## Task brief
Copy each line from the listing below where the word "monitor" shows up.

(Dataset records Opens)

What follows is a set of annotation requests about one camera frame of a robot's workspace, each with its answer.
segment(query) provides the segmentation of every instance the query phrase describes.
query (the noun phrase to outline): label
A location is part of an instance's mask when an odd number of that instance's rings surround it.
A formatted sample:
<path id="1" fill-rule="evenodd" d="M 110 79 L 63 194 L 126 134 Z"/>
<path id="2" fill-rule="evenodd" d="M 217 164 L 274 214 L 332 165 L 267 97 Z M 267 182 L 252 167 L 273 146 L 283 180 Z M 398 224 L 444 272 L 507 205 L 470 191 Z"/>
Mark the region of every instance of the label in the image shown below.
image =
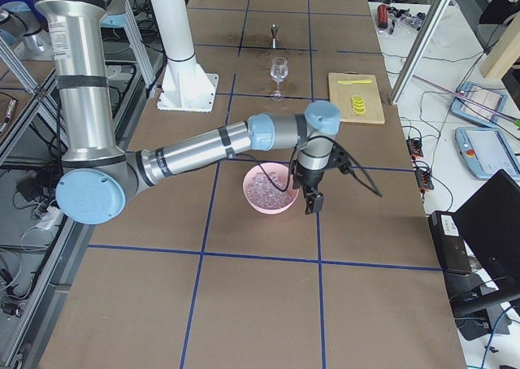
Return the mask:
<path id="1" fill-rule="evenodd" d="M 455 222 L 452 219 L 452 216 L 442 215 L 440 216 L 440 220 L 442 221 L 442 229 L 444 231 L 444 235 L 447 237 L 458 237 L 458 229 L 455 225 Z"/>
<path id="2" fill-rule="evenodd" d="M 68 36 L 67 23 L 61 21 L 49 24 L 49 33 L 54 60 L 69 59 L 71 57 L 71 42 Z"/>

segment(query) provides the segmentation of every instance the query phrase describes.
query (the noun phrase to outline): black monitor
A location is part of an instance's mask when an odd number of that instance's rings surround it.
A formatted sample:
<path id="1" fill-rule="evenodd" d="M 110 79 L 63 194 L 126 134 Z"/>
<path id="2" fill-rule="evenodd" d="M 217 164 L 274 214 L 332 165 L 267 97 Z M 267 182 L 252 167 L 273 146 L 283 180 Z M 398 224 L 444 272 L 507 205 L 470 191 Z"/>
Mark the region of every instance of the black monitor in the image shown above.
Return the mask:
<path id="1" fill-rule="evenodd" d="M 520 187 L 499 170 L 453 215 L 458 231 L 499 290 L 452 303 L 462 317 L 502 302 L 520 312 Z"/>

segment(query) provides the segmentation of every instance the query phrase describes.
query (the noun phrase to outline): bowl of ice
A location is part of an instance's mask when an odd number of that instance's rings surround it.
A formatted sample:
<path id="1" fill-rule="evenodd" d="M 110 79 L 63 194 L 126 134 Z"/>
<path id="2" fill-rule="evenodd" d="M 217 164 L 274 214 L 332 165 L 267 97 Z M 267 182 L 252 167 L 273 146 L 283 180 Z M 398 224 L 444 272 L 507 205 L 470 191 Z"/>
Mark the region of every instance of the bowl of ice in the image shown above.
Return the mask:
<path id="1" fill-rule="evenodd" d="M 293 189 L 291 177 L 287 191 L 279 191 L 262 171 L 265 170 L 279 189 L 284 189 L 288 179 L 288 167 L 279 163 L 262 163 L 253 167 L 244 177 L 242 189 L 248 203 L 266 215 L 286 211 L 297 199 L 299 190 Z"/>

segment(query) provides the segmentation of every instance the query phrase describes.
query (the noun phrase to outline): white pole
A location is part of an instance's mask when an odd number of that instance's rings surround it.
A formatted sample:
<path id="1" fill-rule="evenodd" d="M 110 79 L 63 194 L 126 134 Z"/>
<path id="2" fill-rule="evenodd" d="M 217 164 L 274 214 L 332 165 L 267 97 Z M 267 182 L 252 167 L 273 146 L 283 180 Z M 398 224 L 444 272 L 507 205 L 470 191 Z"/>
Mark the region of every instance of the white pole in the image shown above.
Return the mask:
<path id="1" fill-rule="evenodd" d="M 211 111 L 218 76 L 197 64 L 184 0 L 151 0 L 168 57 L 159 109 Z"/>

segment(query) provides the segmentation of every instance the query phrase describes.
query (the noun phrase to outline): glass
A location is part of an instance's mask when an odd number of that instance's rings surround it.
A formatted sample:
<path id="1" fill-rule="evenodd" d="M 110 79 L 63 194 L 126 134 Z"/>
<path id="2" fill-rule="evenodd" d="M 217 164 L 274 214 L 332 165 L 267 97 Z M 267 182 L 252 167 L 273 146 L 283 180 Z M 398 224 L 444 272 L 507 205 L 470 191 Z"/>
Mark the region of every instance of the glass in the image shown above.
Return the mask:
<path id="1" fill-rule="evenodd" d="M 287 59 L 286 58 L 274 58 L 271 65 L 271 78 L 276 82 L 276 90 L 271 94 L 273 101 L 281 101 L 284 99 L 284 95 L 280 90 L 280 83 L 282 83 L 289 73 Z"/>

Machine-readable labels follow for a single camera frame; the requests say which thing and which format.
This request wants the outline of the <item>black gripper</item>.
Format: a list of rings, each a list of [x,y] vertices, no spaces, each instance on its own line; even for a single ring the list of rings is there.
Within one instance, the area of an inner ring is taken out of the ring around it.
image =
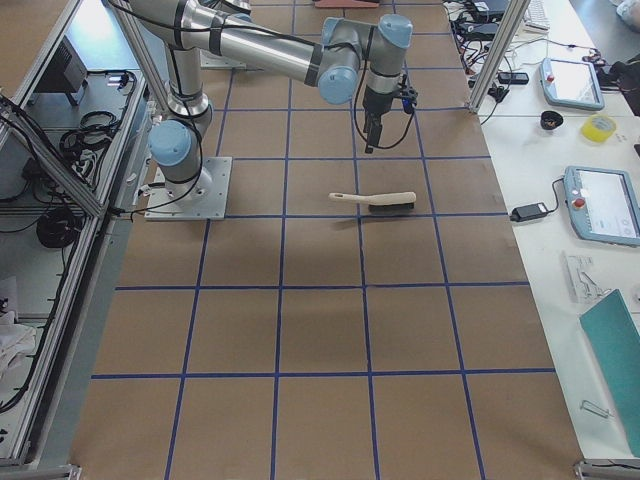
[[[381,117],[391,110],[394,100],[401,101],[406,114],[413,114],[417,106],[418,92],[410,84],[408,76],[402,73],[382,75],[368,72],[365,74],[365,84],[365,153],[372,154],[379,147],[383,129]]]

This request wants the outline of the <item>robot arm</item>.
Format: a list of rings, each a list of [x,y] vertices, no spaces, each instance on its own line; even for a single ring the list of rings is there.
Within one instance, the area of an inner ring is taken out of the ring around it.
[[[394,101],[413,116],[417,93],[403,72],[413,25],[397,14],[375,24],[329,17],[314,43],[267,29],[241,6],[219,8],[199,1],[124,1],[112,7],[139,20],[165,48],[169,117],[151,131],[149,146],[176,204],[197,202],[212,178],[201,141],[212,118],[203,91],[200,54],[246,63],[319,90],[329,104],[361,101],[356,124],[366,153],[380,148],[382,118]]]

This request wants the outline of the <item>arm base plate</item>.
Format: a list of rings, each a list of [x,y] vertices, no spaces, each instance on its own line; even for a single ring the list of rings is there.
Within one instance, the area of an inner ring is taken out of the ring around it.
[[[144,216],[150,221],[223,220],[232,170],[231,157],[205,157],[195,185],[166,182],[159,167]]]

(Dataset records Closes)

## Task answer
query (the noun phrase to outline): black monitor
Mark the region of every instance of the black monitor in the image shown above.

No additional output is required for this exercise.